The second set of concerts, Thursday, May 7, at 7:30 p.m., and Friday and Saturday, May 8–9 at 8:00 p.m. — will feature the World Premiere of Peter Lieberson’s The World in Flower, a New York Philharmonic Commission, with mezzo-soprano Joyce DiDonato, baritone Russell Braun in his New York Philharmonic debut, and the New York Choral Artists, Joseph Flummerfelt, director. Steven Stucky will discuss the work on the stage of Avery Fisher Hall one hour before each concert. On this program Mr. Gilbert will also conduct his first Mahler symphony with the New York Philharmonic: the Blumine movement (originally included by Mahler in his First Symphony) and the complete Symphony No. 1.

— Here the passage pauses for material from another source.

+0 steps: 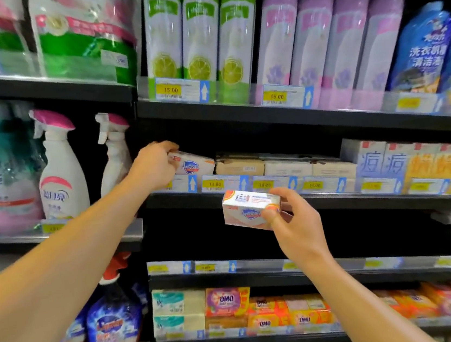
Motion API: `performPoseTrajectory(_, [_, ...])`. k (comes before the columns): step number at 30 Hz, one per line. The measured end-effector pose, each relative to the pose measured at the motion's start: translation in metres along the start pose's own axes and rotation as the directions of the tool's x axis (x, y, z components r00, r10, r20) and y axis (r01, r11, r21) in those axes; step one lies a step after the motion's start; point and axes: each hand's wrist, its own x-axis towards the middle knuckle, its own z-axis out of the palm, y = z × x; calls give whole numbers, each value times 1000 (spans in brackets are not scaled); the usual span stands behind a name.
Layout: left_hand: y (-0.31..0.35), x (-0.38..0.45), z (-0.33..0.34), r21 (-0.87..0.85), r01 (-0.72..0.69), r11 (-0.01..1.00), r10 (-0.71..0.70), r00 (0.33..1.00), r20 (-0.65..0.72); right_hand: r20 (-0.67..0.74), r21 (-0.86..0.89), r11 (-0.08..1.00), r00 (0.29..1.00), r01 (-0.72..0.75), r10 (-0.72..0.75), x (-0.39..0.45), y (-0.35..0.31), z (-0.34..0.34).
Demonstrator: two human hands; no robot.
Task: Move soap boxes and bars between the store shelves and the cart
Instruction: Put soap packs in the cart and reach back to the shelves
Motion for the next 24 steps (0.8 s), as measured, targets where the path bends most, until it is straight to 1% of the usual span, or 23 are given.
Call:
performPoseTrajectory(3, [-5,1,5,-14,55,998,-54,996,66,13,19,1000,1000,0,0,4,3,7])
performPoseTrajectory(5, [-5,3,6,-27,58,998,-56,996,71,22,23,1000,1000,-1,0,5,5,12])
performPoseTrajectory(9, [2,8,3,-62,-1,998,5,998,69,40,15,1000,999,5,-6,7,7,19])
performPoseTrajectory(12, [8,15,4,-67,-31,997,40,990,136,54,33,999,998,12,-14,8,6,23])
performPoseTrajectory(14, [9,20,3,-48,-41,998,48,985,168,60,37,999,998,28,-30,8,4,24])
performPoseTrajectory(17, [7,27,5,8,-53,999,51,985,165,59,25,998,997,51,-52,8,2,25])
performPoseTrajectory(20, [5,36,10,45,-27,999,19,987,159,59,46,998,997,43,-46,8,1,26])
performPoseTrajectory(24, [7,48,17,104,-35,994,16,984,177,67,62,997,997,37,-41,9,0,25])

Mr. Gilbert last conducted the Philharmonic in November 2008, when he led the
Orchestra in an all-Bernstein program at Carnegie Hall as part of the festival, Bernstein:
The Best of All Possible Worlds. He also conducted the Juilliard Orchestra in works by
Bernstein and Beethoven in a concert presented by the New York Philharmonic. He made
his acclaimed Metropolitan Opera debut in October 2008 with John Adams’s Dr. Atomic,
and has recently been named the first to hold the William Schuman Chair in Musical
Studies at The Juilliard School.

Related events:

Pre-Concert Talks (April 30, May 1–2 and 5)
Pulitzer Prize-winning composer and university professor at Adelphi University Paul Moravec will introduce the program one hour before each performance. Tickets are $5 in addition to the concert ticket. Attendance is limited to 90 people. Information: nyphil.org or (212) 875-5656.

Hear & Now Pre-Concert Talks (May 7–9)
Steven Stucky will discuss Peter Lieberson’s The World in Flower, one hour before each concert on the Avery Fisher Hall stage. Admission with concert ticket.

New York Philharmonic Offstage at Barnes & Noble
Violinist Joshua Bell will talk about his life and work at Barnes & Noble on Wednesday, April 29, at 7:30 p.m. at Lincoln Square. Philharmonic pianist Jonathan Feldman will accompany him in some musical selections. Hosted by a radio personality from 96.3 FM WQXR. There will be a CD signing at the conclusion.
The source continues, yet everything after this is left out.